Ever the daring explorer, I ventured forth in search of an observation post and ended up at Barnes & Noble, as is my wont. I use a digital recorder to document my observations then write my assignment from them. Today's exercise was such that it brought into relief, not change, but the changeless. For some reason, and a number of patrons commented on it, not much was going on at B & N today. Consequently, my observations consisted of a few customers all doing pretty much the same thing; however, my penchant for philosophical reflection did produce the following, which, I think, is most profitably read by keeping the theme song for The Beverly Hillbillies firmly in mind. If change is the order of the day, then this certainly qualifies.

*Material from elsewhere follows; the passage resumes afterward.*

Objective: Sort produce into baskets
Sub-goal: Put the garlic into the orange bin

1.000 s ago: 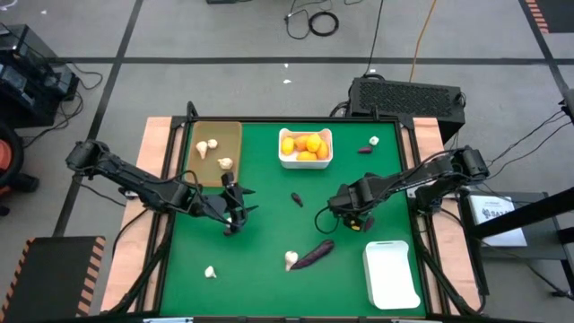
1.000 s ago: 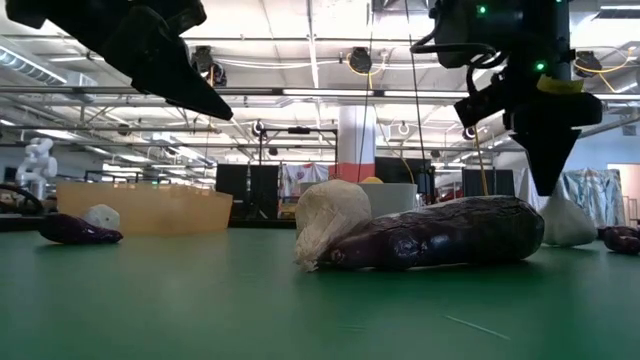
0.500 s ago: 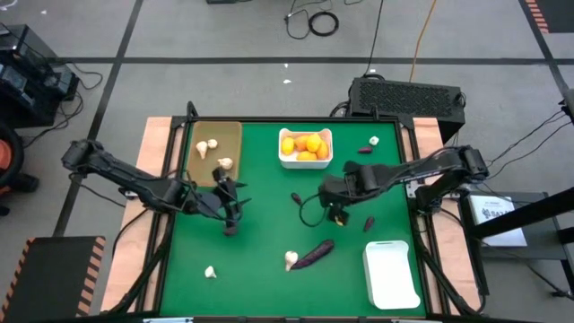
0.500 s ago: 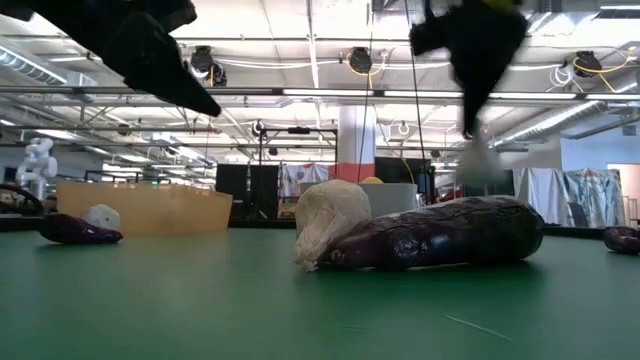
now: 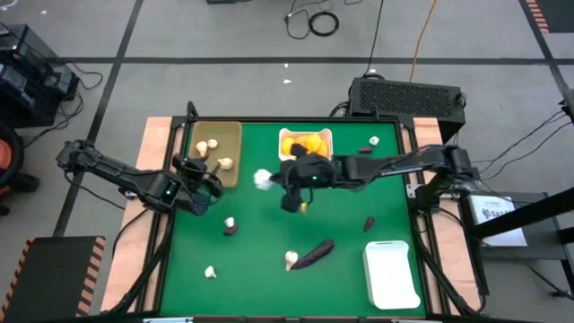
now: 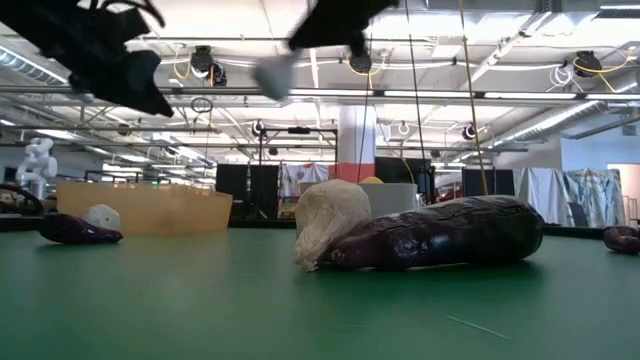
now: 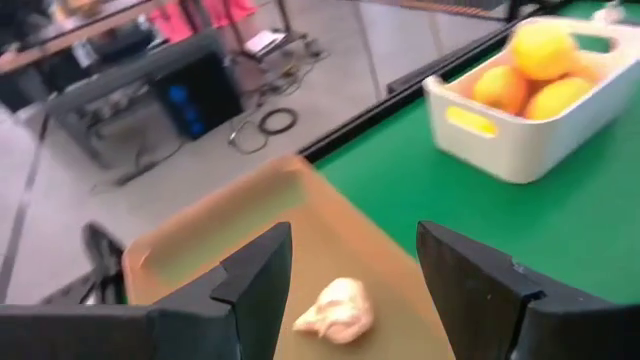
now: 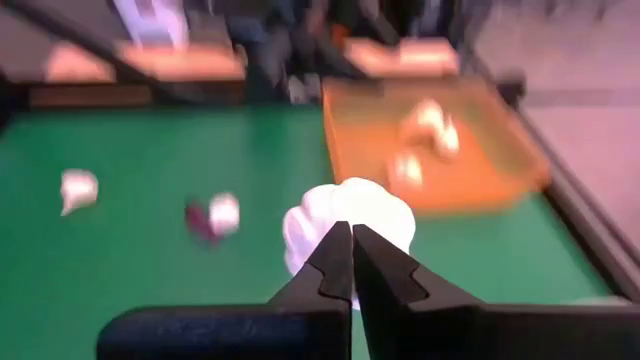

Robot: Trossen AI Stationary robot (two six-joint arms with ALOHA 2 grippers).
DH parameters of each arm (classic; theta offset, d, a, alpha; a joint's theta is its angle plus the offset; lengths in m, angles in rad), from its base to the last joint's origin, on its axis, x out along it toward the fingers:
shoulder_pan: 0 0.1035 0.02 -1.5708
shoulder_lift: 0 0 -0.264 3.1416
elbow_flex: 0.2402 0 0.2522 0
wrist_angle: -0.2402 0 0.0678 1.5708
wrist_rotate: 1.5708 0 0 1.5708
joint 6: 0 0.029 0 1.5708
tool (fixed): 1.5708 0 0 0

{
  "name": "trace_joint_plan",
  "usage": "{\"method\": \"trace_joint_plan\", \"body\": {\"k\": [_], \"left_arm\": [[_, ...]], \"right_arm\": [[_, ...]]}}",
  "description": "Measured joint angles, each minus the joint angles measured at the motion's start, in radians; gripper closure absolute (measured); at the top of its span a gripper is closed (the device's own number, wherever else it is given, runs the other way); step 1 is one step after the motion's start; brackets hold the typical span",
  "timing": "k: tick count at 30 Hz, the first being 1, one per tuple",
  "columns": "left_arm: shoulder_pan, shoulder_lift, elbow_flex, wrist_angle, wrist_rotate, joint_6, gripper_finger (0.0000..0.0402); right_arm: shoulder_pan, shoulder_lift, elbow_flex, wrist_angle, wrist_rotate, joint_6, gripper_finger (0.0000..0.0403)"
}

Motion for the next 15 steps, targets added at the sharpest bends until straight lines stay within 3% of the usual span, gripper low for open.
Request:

Let me tell you of a story 'bout a thing called change.
A nifty little concept with a quite expansive range.
You can't tell if it's happening without a starting place,
So you note the difference from the now exposed in time and space.

If you start up with the outer world, the first thing that you see
Is that it's vast and infinite but centered here in me.
This means that every little change that I can see without
Is distinguished by the fact that I can call it into doubt.

Unlike the changing world I see around me every day
"I doubt my own existence" isn't true for me to say.
The minute that I say "I AM" my being is exposed,
The Mighty Presence that I AM is that in me which knows.

And so, my friend, as you can see it's true as true can be;
Change changes but the Changeless still is at the Heart of me.
What's real abides, whate'er betide, but change falls by the way;
I AM, I AM, I know I AM is always true to say.

Sunday, March 22, 2009

WAG #4: Do You See What I'm Hearing?

“WAG #4: Do You Hear What I Hear?” So often, our brain filters out the sounds we hear every day, but sounds can make a story so much more concrete and help your readers feel like they’re really there in a story. This week, go out, sit and listen. (Close your eyes if that helps!) Let your attention move from the obvious sounds to the subtle ones. Try to take in the sounds you usually filter out, whether it’s voices, traffic, children, the hum of overhead lights, or whatever. Write a short description of the sounds and your experience, especially anything unexpected.

The irony of the situation wasn't lost on me; I was sitting out on our back patio today on a very nice Florida morning and I had to wear a sweatshirt because of the slight chill in the air. The irony was that it was a sweatshirt that had Florida on it; I was thinking to myself "that's like having a thong emblazoned with 'Aleutian Isles.'"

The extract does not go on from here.